# Trying to figure out our 4th item for our treat boxes



## Shortbreadguy (Oct 25, 2019)

We want to add a 4-items treat box, holiday/theme style so people can gift it to someone like Father’s Day, Easter, end of summer, halloween etc or just curiousity to try different flavours for personal consumption.

we want to make sure the items are tolerable and safe to eat at room temperature for over a period of time that doesn’t require refrigeration. So far we got cupcake, nyc style 4oz cookie, brownie, they need no explanation, they are adaptable to do different flavours and can last at room temperature.

So we need one more item but we are having a bit of difficult time figuring it out. We thought of donuts but gonna dry out by the end of day which isn’t good. We thought of tarts but kinda limited to what we can do flavour wise because most flavours would contain high level of eggs, dairy/milk products that we can’t leave it out and kinda stuck with fruit based/cornstarch/flour type of tarts.

we need ideas that is a great dessert vehicle like cupcake, cookie and brownie and we change different flavours no problem and safe to leave it out at room temperature.

thank for the help


----------



## chefwriter (Oct 31, 2012)

Fudge.


----------



## chefbillyb (Feb 8, 2009)

Gourmet Chocolate Bark


----------



## chefpeon (Jun 14, 2006)

Actually, since you mentioned tarts.........I just recently made Canadian Butter Tarts because I've always wanted to try them. They're crazy about 'em up there, and I now see why. I think they're fantastic.

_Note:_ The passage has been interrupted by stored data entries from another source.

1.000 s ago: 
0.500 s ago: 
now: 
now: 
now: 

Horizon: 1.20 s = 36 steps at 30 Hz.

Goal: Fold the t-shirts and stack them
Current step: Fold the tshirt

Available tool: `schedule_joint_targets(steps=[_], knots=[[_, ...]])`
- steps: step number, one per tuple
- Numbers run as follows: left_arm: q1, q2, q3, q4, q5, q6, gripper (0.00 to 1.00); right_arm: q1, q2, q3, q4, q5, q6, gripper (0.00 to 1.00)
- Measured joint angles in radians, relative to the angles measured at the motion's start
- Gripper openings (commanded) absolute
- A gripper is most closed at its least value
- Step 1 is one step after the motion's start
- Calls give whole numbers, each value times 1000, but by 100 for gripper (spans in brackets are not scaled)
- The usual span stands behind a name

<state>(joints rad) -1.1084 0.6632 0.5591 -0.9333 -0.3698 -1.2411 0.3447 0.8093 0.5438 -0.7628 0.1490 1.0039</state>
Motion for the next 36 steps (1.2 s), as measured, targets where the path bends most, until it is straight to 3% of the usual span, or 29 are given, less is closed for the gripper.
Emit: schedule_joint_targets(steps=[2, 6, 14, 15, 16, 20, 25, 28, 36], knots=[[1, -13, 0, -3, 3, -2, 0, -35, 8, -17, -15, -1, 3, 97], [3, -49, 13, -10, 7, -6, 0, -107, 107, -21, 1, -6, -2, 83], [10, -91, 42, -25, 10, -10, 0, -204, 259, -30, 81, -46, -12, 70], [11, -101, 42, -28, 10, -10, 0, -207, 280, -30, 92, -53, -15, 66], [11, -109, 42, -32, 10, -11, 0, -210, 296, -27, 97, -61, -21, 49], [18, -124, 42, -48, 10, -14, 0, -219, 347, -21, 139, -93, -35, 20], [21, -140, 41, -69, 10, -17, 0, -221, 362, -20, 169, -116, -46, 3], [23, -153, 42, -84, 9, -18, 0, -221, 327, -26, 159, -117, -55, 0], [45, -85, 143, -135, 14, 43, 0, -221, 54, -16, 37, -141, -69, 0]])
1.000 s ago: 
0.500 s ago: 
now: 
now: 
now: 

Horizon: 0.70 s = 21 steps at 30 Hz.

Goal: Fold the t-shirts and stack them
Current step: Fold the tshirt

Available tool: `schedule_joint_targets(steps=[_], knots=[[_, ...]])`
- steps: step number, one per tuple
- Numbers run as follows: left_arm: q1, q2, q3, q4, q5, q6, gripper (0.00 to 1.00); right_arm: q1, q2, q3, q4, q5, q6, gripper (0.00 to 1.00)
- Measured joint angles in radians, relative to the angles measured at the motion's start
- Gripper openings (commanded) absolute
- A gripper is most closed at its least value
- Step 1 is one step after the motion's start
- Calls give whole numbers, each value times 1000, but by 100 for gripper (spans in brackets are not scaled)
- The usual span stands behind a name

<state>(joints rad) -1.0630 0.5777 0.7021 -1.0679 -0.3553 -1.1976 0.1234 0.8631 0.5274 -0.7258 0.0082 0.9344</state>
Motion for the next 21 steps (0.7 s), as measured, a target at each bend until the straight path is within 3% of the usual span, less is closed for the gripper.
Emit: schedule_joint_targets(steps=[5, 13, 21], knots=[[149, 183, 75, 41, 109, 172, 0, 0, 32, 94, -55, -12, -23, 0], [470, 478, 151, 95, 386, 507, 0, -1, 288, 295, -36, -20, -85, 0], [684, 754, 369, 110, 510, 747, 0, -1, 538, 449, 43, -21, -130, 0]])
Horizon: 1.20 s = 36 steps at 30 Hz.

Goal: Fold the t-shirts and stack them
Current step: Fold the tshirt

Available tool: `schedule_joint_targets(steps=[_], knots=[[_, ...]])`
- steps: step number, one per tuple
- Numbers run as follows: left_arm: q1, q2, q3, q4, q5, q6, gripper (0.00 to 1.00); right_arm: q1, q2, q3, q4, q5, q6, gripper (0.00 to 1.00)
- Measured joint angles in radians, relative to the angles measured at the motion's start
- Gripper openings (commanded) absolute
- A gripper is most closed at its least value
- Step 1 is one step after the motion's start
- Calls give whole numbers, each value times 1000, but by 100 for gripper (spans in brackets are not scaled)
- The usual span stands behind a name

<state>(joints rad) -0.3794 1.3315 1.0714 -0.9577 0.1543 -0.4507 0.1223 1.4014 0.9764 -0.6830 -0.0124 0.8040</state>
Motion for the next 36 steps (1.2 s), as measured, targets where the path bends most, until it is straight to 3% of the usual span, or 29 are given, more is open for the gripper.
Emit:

Not only that, they're hella easy and are great if not preferable at room temp. I make mine with scratch-made puff pastry. They're my favorite thing right now.


----------



## Shortbreadguy (Oct 25, 2019)

chefwriter said:


> Fudge.


Intriguing…


chefbillyb said:


> Gourmet Chocolate Bark


Tempering chocolate isn't my strongest suit… but fun idea


chefpeon said:


> Actually, since you mentioned tarts.........I just recently made Canadian Butter Tarts because I've always wanted to try them. They're crazy about 'em up there, and I now see why. I think they're fantastic. Not only that, they're hella easy and are great if not preferable at room temp. I make mine with scratch-made puff pastry. They're my favorite thing right now.


Not sure about butter tart because of the lack of versatility to do different flavours… but Canadian like their butter tarts here, it crazy lol


----------



## chefpeon (Jun 14, 2006)

Macarons?


----------



## mgm0 (Nov 27, 2012)

canelles would be a great choice. they are the bomb when done properly. And you can go crazy with the toppings, flavors or fillings.


----------



## chefpeon (Jun 14, 2006)

mgm0 said:


> View attachment 70368
> 
> canelles would be a great choice. they are the bomb when done properly. And you can go crazy with the toppings, flavors or fillings.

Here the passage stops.